**Activity**
Check each line of the entries below for the word "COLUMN", and copy the lines that have it.

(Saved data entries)
-------
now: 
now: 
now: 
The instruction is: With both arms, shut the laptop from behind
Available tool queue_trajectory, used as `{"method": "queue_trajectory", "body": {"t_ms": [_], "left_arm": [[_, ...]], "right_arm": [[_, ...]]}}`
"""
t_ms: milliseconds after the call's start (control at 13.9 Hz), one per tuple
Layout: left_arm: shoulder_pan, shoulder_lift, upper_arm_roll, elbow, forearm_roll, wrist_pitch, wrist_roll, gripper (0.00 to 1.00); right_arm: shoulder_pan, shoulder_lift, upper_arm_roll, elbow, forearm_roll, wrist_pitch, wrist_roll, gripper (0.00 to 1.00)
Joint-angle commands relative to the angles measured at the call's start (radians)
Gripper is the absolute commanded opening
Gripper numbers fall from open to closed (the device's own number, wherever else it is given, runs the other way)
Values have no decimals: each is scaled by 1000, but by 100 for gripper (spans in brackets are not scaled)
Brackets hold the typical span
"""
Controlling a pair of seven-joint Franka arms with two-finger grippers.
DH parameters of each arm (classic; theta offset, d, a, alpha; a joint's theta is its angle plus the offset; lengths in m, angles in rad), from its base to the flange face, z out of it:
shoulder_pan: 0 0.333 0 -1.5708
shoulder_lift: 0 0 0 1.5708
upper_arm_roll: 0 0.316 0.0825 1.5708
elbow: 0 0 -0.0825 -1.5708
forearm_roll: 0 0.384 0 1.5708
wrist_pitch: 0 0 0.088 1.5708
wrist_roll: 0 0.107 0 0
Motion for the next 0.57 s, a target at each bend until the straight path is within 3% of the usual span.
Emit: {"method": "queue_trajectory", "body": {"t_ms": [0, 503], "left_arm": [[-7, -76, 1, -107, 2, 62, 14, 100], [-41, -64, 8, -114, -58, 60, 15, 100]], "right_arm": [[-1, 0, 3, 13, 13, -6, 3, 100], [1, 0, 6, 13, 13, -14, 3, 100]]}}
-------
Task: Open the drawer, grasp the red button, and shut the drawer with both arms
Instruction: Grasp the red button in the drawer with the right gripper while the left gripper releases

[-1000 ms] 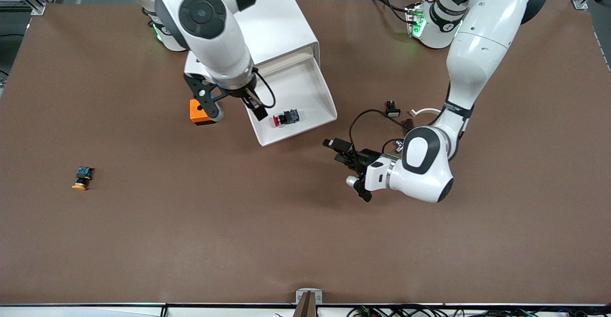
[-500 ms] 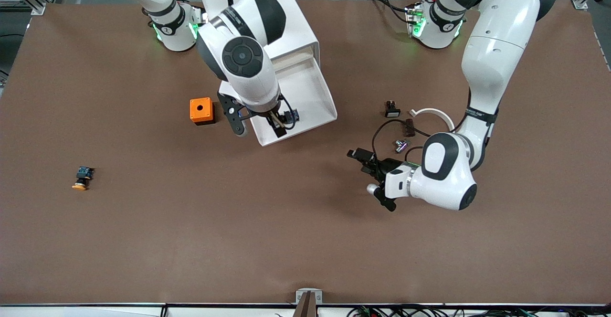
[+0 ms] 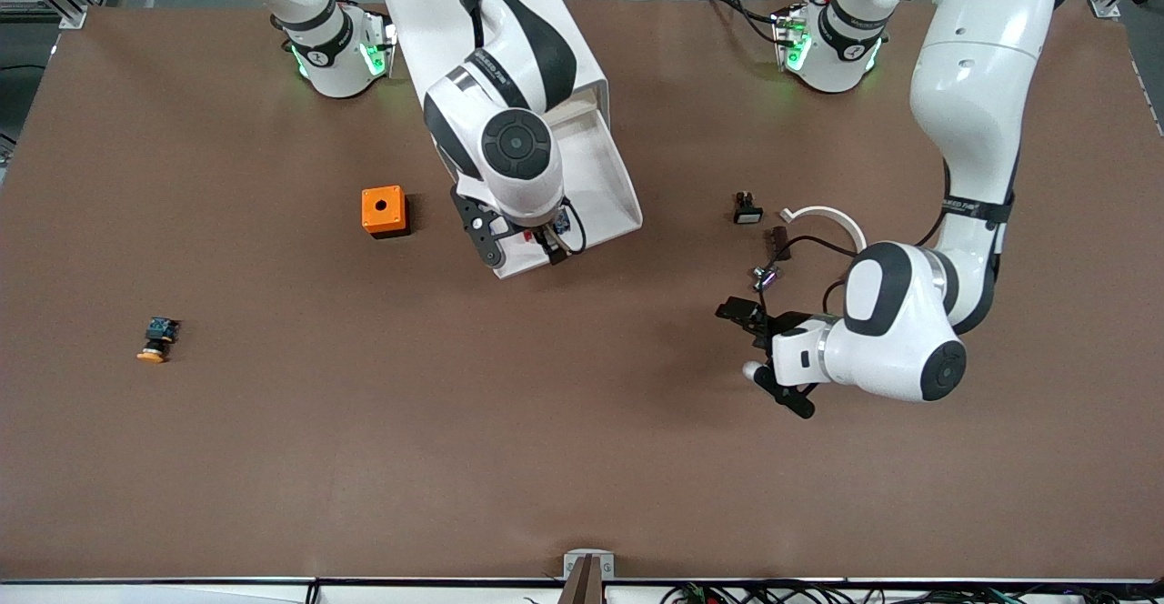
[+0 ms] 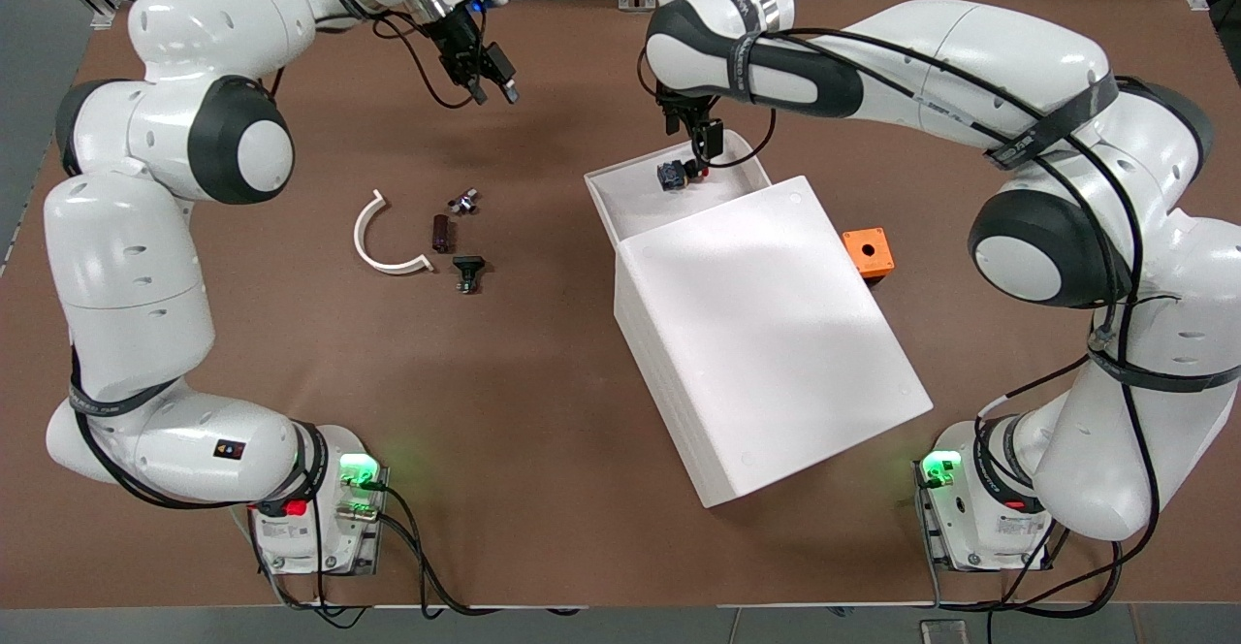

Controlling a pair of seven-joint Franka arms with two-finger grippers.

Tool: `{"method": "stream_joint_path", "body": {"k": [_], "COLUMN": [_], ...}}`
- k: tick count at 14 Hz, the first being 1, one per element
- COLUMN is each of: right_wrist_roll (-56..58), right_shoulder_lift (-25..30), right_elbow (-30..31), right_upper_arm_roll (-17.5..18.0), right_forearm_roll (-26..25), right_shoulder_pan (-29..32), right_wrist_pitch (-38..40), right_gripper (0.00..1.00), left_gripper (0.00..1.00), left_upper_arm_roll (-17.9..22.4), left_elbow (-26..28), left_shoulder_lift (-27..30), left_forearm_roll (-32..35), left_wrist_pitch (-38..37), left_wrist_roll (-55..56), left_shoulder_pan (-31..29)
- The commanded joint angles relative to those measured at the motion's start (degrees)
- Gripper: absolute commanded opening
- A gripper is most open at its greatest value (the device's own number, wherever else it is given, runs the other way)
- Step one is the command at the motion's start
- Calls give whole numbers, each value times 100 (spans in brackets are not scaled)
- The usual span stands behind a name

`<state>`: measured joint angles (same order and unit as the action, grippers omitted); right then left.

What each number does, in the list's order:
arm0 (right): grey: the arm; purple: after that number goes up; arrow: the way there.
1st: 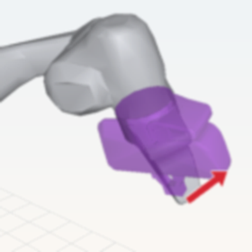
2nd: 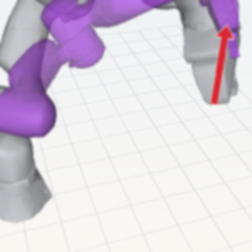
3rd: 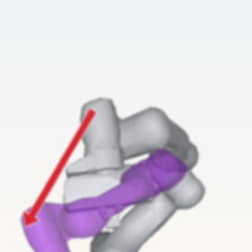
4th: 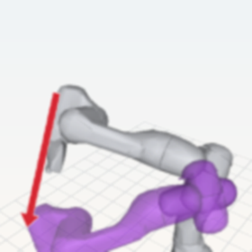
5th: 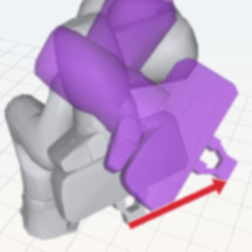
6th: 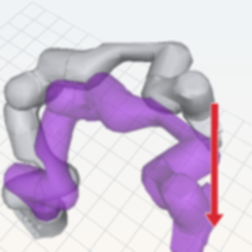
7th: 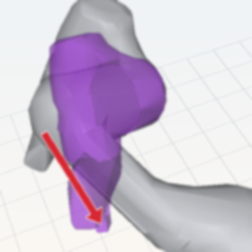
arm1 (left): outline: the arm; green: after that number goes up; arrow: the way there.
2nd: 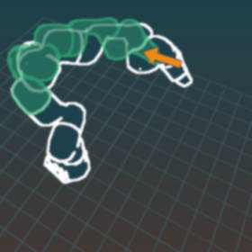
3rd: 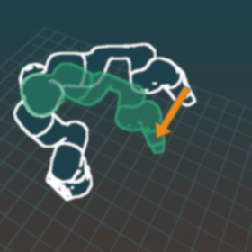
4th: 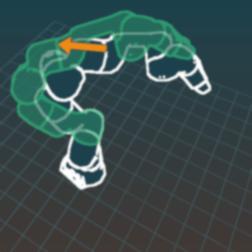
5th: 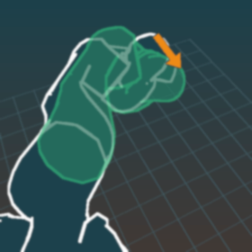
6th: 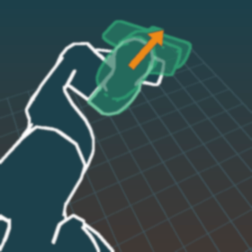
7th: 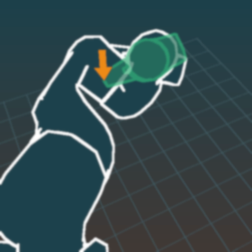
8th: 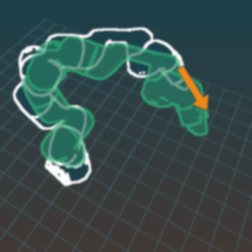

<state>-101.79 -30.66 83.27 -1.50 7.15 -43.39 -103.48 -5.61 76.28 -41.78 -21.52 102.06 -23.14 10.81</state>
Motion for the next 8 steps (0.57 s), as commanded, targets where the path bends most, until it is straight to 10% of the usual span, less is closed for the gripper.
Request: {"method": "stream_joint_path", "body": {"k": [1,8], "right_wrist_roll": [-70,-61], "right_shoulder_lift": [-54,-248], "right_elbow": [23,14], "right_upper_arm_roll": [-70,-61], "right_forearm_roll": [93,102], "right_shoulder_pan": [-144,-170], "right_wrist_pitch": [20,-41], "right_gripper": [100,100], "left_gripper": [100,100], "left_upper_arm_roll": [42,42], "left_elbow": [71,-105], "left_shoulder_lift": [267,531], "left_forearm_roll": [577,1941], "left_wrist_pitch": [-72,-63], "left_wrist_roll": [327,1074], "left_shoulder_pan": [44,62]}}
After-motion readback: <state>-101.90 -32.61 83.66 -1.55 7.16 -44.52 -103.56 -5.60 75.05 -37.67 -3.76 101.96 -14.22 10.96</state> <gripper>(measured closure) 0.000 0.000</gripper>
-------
**Result for this exercise**
Tool: `{"method": "stream_joint_path", "body": {"k": [_], "COLUMN": [_], ...}}`
- COLUMN is each of: right_wrist_roll (-56..58), right_shoulder_lift (-25..30), right_elbow (-30..31), right_upper_arm_roll (-17.5..18.0), right_forearm_roll (-26..25), right_shoulder_pan (-29..32), right_wrist_pitch (-38..40), right_gripper (0.00..1.00), left_gripper (0.00..1.00), left_upper_arm_roll (-17.9..22.4), left_elbow (-26..28), left_shoulder_lift (-27..30), left_forearm_roll (-32..35), left_wrist_pitch (-38..37), left_wrist_roll (-55..56), left_shoulder_pan (-31..29)

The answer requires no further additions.